皮肉にも俺自身の経験が、藤吉さんの推理が間違っていることの証明だった。だが今、それを伝えたところで、俺が主催者陣営の回し者だと疑われたりはしないだろうか?
一理の不安。数秒考えてから、やはり伝えるべきだと結論付けた。
「お言葉を返すようですが――――」
「兄ちゃんら、一つ言わせてもらうが俺らは死ぬ直前に連れてこられたんだぜ。あの銀髪の穣ちゃんが言ってたのが、マジなら兄ちゃんらも死に際にこっちへ来たんだろ?」
割り込んできたのは、あの極道風の男だった。少し天頂部が薄くなっている白髪交じりの角刈り。ぱさついた唇と鼻の横のイボのような大きな黒子が威圧感を生みだし、栄養ドリンクの瓶のように茶色いサングラスが厳つさを、さらに際立たせる。
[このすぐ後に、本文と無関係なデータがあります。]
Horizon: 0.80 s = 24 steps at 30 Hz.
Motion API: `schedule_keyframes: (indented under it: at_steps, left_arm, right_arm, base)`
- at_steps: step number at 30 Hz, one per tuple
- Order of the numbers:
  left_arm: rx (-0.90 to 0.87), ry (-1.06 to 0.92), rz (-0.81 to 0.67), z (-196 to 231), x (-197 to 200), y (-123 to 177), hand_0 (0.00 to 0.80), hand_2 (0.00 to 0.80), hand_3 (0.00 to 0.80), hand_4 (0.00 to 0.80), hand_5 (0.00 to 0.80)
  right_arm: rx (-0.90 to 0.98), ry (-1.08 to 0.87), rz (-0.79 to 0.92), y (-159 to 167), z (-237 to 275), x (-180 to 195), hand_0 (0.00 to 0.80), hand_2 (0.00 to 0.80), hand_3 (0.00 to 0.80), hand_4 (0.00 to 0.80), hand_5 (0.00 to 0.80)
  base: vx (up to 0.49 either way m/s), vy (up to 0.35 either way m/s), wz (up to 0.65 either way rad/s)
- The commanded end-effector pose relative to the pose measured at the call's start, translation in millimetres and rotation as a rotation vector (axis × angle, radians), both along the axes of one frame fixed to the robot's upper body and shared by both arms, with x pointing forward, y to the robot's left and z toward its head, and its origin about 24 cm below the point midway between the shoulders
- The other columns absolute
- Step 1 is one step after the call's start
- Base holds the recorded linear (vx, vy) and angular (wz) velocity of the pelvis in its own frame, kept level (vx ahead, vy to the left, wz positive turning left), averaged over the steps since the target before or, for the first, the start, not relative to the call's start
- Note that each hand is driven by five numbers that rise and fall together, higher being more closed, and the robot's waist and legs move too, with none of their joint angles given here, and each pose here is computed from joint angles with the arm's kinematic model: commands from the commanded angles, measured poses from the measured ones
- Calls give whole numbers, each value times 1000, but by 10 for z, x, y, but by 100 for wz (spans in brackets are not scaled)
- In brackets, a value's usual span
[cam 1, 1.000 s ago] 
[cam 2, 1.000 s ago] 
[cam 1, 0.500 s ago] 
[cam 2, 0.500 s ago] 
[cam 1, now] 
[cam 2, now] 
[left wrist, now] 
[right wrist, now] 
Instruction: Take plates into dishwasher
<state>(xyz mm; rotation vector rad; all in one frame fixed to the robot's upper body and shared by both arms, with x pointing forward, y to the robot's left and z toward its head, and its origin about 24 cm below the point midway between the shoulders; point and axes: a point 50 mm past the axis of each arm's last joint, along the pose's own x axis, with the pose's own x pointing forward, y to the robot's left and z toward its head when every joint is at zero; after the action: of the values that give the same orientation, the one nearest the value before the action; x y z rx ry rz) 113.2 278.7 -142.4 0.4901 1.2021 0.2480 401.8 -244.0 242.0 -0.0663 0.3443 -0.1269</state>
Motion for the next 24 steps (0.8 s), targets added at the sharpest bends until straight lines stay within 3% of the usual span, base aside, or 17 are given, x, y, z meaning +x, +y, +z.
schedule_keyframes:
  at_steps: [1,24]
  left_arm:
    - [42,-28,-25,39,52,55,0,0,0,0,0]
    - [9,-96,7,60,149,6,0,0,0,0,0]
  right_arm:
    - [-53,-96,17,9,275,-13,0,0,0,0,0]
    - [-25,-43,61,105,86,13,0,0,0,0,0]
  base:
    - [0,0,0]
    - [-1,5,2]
しかしこの会話に割り込んでこれるというのは、それなりに前半から聞き耳をそばだてていたということになる。これでは藤吉さんの計画は、半分以上破綻へ傾いたと言えよう。
だが当の藤吉さんは、聞かれてはいけない会話を聞かれたはずなのに、寸分も焦りを見せない。それどころか言葉の意図を当て考え込んだかと思えば、刹那の判断で言葉を返した。